Hans,

I think this conversation is slightly tangential to the original question, but I believe is useful for all members of the group. I hope it is okay to continue the discussion a little bit further.

I should have spoken about the charsets in my previous email. The use of wrong charset is perhaps most likely cause of garbled text, much more than the use of non-Unicode applications. Most of the modern word processing applications are Unicode compatible, but if the default character encoding scheme is set to anything other than Unicode (UTF-8), then, you are likely to see garbled text when you try to edit a document that used Unicode encoding.


Inline image 1

Some of the recent versions of Microsoft Word doesn't let you change the default encoding from "Unicode (UTF-8)" easily, but the earlier versions of Microsoft Word had the default encoding set to windows-1252 (superset of ISO/IEC 8859-1). If the default encoding is set to any of those pre-Unicode standards, then, a unicode document saved on that application, while retaining common characters such as  ā, ī, ū, ē,  ō, will replace Unicode-specific characters with question marks, garbled text or blank spaces. I think this is the primary cause of most of your issues with your volume.
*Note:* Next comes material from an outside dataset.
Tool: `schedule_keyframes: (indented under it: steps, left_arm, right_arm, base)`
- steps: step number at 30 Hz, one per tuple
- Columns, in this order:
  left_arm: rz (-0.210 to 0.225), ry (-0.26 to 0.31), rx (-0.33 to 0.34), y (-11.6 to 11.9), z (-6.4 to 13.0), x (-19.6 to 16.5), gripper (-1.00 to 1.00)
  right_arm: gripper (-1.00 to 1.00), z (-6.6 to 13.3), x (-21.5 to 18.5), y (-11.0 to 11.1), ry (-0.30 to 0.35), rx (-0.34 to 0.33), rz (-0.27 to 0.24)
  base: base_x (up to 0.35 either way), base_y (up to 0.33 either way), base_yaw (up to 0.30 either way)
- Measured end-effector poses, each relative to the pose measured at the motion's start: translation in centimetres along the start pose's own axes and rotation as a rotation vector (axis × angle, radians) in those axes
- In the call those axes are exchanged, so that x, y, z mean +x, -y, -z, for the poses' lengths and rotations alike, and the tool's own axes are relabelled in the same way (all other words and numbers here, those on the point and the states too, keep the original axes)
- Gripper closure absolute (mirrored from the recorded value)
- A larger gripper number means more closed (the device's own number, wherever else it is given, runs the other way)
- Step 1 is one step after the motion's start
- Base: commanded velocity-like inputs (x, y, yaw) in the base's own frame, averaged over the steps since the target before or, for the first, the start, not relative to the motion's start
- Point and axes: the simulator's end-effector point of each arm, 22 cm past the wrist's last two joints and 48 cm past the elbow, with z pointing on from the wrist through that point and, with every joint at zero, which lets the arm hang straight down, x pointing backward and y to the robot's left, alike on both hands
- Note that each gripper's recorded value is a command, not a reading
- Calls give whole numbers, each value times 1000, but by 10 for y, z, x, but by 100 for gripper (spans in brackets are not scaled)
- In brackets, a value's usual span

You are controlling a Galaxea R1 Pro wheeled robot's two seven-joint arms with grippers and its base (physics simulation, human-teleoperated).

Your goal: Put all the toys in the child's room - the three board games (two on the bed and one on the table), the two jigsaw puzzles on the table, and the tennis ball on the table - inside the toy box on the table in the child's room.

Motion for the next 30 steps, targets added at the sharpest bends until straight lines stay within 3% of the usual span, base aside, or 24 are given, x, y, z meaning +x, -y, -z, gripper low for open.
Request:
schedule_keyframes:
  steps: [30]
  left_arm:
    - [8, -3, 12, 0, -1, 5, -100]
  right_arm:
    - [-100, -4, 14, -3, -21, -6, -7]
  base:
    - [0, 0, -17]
For a long time, Yahoo Mail and Yahoo Groups also had the default encoding set to ISO-8859-1, although they supported Unicode (UTF-8) encoding as well. That means, anyone receiving the email in Unicode can read it fine, but if they forward or respond to it, then the new receiver will get garbled text for the Unicode characters. I think Yahoo switched to Unicode all the way by 2010, albeit a bit later than most of other popular web portals.

As for the non-Unicode applications, I found Adobe Pagemaker to be the biggest offender, in my experience. Several of publishing houses in India still use Adobe Pagemaker for preparing material for publishing. although Pagemaker cannot accept Unicode characters. Recently, we had to write a program to map all Unicode based diacritics into a specific font equivalents to facilitate publishing the book in India. 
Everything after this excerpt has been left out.